● **WHAT YOU WILL DO**
Your output must match the records exactly, line for line.

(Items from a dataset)
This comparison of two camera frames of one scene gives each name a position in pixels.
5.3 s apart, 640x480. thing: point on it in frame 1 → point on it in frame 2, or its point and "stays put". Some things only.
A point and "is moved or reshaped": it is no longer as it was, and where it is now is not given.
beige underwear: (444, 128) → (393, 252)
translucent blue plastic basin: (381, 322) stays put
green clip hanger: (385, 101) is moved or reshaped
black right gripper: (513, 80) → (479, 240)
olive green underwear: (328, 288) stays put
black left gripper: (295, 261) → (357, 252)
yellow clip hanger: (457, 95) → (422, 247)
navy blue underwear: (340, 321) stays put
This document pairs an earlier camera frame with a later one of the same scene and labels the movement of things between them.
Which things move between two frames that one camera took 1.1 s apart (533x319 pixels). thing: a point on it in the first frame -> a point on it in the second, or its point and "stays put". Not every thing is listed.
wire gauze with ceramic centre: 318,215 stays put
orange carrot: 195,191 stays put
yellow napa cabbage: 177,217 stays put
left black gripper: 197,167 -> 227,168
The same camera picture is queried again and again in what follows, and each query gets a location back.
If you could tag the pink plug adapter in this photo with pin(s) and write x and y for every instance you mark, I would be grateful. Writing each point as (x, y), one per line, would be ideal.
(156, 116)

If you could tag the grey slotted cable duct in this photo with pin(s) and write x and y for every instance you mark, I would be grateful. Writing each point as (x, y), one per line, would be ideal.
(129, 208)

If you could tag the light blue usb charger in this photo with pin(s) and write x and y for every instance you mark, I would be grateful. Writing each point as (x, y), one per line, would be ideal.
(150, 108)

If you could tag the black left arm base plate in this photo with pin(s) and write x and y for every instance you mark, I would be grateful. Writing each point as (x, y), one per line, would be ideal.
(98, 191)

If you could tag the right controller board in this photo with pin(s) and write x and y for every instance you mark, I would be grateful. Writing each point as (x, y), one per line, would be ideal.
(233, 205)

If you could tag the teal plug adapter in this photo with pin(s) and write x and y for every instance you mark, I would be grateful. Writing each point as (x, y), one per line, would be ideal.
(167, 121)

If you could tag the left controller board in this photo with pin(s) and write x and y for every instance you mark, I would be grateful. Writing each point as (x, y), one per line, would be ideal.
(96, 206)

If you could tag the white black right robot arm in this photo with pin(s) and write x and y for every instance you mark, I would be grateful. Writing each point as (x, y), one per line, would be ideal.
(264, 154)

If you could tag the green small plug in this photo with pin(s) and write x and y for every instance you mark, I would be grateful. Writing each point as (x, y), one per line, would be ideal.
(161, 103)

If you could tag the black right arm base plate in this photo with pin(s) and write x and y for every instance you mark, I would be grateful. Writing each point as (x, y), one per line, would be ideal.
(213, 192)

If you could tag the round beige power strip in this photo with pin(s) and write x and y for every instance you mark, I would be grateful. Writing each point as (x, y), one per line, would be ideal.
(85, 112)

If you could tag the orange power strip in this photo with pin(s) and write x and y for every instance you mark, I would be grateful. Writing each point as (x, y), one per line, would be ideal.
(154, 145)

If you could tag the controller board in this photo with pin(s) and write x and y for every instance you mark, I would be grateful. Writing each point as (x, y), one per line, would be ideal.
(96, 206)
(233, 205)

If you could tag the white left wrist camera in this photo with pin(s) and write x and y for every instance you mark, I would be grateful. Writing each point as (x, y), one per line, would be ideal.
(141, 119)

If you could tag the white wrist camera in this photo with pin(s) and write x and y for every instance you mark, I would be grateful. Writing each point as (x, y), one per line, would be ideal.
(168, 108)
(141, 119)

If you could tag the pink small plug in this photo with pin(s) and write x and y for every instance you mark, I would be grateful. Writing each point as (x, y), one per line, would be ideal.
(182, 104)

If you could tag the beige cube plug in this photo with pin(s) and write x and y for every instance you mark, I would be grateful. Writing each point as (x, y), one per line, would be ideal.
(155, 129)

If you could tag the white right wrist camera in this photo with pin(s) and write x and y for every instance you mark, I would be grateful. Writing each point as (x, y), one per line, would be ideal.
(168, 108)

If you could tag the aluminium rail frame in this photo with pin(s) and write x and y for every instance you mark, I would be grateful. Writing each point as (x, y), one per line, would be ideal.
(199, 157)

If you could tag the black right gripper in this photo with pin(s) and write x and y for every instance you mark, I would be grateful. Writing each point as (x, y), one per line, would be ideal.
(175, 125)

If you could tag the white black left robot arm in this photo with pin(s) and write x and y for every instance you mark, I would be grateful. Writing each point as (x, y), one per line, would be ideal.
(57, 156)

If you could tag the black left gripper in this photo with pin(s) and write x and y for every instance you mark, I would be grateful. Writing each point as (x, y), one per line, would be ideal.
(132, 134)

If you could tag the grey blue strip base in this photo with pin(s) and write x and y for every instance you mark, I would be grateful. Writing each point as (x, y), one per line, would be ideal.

● **EXERCISE ANSWER**
This comparison of two camera frames of one scene gives each name a position in pixels.
5.3 s apart, 640x480. thing: point on it in frame 1 → point on it in frame 2, or its point and "stays put". Some things only.
A point and "is moved or reshaped": it is no longer as it was, and where it is now is not given.
beige underwear: (444, 128) → (393, 252)
translucent blue plastic basin: (381, 322) stays put
green clip hanger: (385, 101) is moved or reshaped
black right gripper: (513, 80) → (479, 240)
olive green underwear: (328, 288) stays put
black left gripper: (295, 261) → (357, 252)
yellow clip hanger: (457, 95) → (422, 247)
navy blue underwear: (340, 321) stays put
This document pairs an earlier camera frame with a later one of the same scene and labels the movement of things between them.
Which things move between two frames that one camera took 1.1 s apart (533x319 pixels). thing: a point on it in the first frame -> a point on it in the second, or its point and "stays put". Not every thing is listed.
wire gauze with ceramic centre: 318,215 stays put
orange carrot: 195,191 stays put
yellow napa cabbage: 177,217 stays put
left black gripper: 197,167 -> 227,168
The same camera picture is queried again and again in what follows, and each query gets a location back.
If you could tag the pink plug adapter in this photo with pin(s) and write x and y for every instance you mark, I would be grateful. Writing each point as (x, y), one per line, would be ideal.
(156, 116)

If you could tag the grey slotted cable duct in this photo with pin(s) and write x and y for every instance you mark, I would be grateful. Writing each point as (x, y), one per line, would be ideal.
(129, 208)

If you could tag the light blue usb charger in this photo with pin(s) and write x and y for every instance you mark, I would be grateful. Writing each point as (x, y), one per line, would be ideal.
(150, 108)

If you could tag the black left arm base plate in this photo with pin(s) and write x and y for every instance you mark, I would be grateful. Writing each point as (x, y), one per line, would be ideal.
(98, 191)

If you could tag the right controller board in this photo with pin(s) and write x and y for every instance you mark, I would be grateful. Writing each point as (x, y), one per line, would be ideal.
(233, 205)

If you could tag the teal plug adapter in this photo with pin(s) and write x and y for every instance you mark, I would be grateful. Writing each point as (x, y), one per line, would be ideal.
(167, 121)

If you could tag the left controller board in this photo with pin(s) and write x and y for every instance you mark, I would be grateful. Writing each point as (x, y), one per line, would be ideal.
(96, 206)

If you could tag the white black right robot arm in this photo with pin(s) and write x and y for every instance you mark, I would be grateful. Writing each point as (x, y), one per line, would be ideal.
(264, 154)

If you could tag the green small plug in this photo with pin(s) and write x and y for every instance you mark, I would be grateful. Writing each point as (x, y), one per line, would be ideal.
(161, 103)

If you could tag the black right arm base plate in this photo with pin(s) and write x and y for every instance you mark, I would be grateful. Writing each point as (x, y), one per line, would be ideal.
(213, 192)

If you could tag the round beige power strip in this photo with pin(s) and write x and y for every instance you mark, I would be grateful. Writing each point as (x, y), one per line, would be ideal.
(85, 112)

If you could tag the orange power strip in this photo with pin(s) and write x and y for every instance you mark, I would be grateful. Writing each point as (x, y), one per line, would be ideal.
(154, 145)

If you could tag the controller board in this photo with pin(s) and write x and y for every instance you mark, I would be grateful. Writing each point as (x, y), one per line, would be ideal.
(96, 206)
(233, 205)

If you could tag the white left wrist camera in this photo with pin(s) and write x and y for every instance you mark, I would be grateful. Writing each point as (x, y), one per line, would be ideal.
(141, 119)

If you could tag the white wrist camera in this photo with pin(s) and write x and y for every instance you mark, I would be grateful. Writing each point as (x, y), one per line, would be ideal.
(168, 108)
(141, 119)

If you could tag the pink small plug in this photo with pin(s) and write x and y for every instance you mark, I would be grateful. Writing each point as (x, y), one per line, would be ideal.
(182, 104)

If you could tag the beige cube plug in this photo with pin(s) and write x and y for every instance you mark, I would be grateful. Writing each point as (x, y), one per line, would be ideal.
(155, 129)

If you could tag the white right wrist camera in this photo with pin(s) and write x and y for every instance you mark, I would be grateful. Writing each point as (x, y), one per line, would be ideal.
(168, 108)

If you could tag the aluminium rail frame in this photo with pin(s) and write x and y for every instance you mark, I would be grateful. Writing each point as (x, y), one per line, would be ideal.
(199, 157)

If you could tag the black right gripper in this photo with pin(s) and write x and y for every instance you mark, I would be grateful. Writing each point as (x, y), one per line, would be ideal.
(175, 125)

If you could tag the white black left robot arm in this photo with pin(s) and write x and y for every instance you mark, I would be grateful. Writing each point as (x, y), one per line, would be ideal.
(57, 156)

If you could tag the black left gripper in this photo with pin(s) and write x and y for every instance you mark, I would be grateful. Writing each point as (x, y), one per line, would be ideal.
(132, 134)

If you could tag the grey blue strip base in this photo with pin(s) and write x and y for every instance you mark, I would be grateful. Writing each point as (x, y), one per line, would be ideal.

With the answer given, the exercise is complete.